Robin Goldberg met Virgil Keller the night that Robin graduated from Hodges University.

Robin was wearing a royal purple one-piece bathing suit. She’d ordered the swimwear from the official Omikron Epsilon Delta merch catalogue. Robin didn’t like how most swimsuits looked on her pale skin, but dark purples brought out the chestnut in her hair. The collegiate gear felt appropriate since her Brothers and Sisters were the ones that had brought her out to celebrate in the first place.
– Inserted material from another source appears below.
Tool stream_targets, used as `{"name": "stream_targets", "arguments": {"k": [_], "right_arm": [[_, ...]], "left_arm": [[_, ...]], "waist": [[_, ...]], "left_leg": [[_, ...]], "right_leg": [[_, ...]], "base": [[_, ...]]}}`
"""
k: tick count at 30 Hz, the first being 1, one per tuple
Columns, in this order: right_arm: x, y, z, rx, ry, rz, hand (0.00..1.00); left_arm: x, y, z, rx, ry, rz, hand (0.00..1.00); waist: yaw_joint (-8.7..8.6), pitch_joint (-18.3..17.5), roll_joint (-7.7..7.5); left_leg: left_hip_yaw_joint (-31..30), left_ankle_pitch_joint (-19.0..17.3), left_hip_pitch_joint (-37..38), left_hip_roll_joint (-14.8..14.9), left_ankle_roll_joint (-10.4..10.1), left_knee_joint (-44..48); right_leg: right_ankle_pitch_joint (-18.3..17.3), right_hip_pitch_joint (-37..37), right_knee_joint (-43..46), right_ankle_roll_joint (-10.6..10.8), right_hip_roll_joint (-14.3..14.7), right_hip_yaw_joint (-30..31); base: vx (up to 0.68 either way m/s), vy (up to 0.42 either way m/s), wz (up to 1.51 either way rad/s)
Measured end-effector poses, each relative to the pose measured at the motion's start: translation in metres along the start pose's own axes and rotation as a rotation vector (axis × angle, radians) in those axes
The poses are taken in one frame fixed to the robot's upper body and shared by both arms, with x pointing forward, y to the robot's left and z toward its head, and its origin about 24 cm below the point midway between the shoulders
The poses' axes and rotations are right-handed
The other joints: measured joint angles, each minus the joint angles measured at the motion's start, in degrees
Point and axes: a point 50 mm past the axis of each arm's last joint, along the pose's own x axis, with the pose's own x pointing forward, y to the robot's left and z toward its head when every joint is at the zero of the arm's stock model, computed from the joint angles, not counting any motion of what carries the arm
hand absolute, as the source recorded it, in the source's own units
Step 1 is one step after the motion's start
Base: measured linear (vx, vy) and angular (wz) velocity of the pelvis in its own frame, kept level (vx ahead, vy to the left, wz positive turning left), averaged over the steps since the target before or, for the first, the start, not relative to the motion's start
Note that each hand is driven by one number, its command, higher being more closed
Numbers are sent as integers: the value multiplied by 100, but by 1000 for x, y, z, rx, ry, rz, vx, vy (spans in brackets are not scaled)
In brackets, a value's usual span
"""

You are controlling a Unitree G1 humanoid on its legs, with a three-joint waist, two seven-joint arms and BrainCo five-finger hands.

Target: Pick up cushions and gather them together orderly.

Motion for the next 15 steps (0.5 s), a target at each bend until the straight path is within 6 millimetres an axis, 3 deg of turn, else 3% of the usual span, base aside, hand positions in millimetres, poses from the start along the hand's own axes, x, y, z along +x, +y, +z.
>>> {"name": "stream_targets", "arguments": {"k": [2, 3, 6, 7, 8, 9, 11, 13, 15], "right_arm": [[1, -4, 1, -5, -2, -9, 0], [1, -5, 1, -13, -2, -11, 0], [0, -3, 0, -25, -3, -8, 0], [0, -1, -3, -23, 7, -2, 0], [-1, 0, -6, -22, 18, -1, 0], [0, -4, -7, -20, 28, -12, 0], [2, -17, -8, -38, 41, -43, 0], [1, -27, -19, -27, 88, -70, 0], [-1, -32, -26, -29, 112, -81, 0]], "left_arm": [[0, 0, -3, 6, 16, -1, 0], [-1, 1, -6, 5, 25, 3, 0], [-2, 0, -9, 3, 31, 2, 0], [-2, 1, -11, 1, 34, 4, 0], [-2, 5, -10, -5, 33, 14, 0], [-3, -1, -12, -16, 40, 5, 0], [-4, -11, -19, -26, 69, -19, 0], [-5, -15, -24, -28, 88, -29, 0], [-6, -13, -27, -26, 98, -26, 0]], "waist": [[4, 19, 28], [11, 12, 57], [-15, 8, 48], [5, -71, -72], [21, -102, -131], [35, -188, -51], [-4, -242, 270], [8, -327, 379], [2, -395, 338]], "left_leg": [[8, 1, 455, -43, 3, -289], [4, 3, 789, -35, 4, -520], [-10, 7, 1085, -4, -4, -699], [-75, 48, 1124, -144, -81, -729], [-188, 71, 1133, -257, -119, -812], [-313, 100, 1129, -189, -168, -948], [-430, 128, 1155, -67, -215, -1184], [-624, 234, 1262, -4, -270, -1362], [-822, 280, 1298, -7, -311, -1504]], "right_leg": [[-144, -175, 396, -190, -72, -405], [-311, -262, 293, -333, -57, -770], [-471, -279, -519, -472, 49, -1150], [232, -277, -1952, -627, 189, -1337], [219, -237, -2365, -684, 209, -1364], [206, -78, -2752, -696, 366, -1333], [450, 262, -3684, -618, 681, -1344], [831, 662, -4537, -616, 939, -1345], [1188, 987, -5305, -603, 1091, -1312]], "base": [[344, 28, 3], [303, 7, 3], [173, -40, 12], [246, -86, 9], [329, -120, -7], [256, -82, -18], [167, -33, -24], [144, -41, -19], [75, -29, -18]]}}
That evening was Robin’s first trip to Jardin, and the disco throbbed in lavender and rose eternity. The nightclub’s walls were mirrored, and the mirrors had built in strobes. The lights were arranged as blooming, lush flowers. The night was just finding its own rhythm, and the lights embedded in the walls were creeping up to a frantic pace. Jardin‘s ceiling and floor were also mirrored as were all sides of the elevated bar seating that crisscrossed the dance floor in a spider-web of reflection. Fractal, electric Kool-Aid lighting suffused every molecule of the room, and getting stoned for the light show and tunes at Jardin had been a burner rite of passage for decades.

On Jardin‘s more architecturally conventional evenings, a large dance floor dominated the center of the club. A cozy, plush red bar rotated in the middle of the dance floor. Arsene liked to call the bar their Rosebud. Most of the lesbians that haunted the place called it “the Clit” instead. Arsene had never corrected them.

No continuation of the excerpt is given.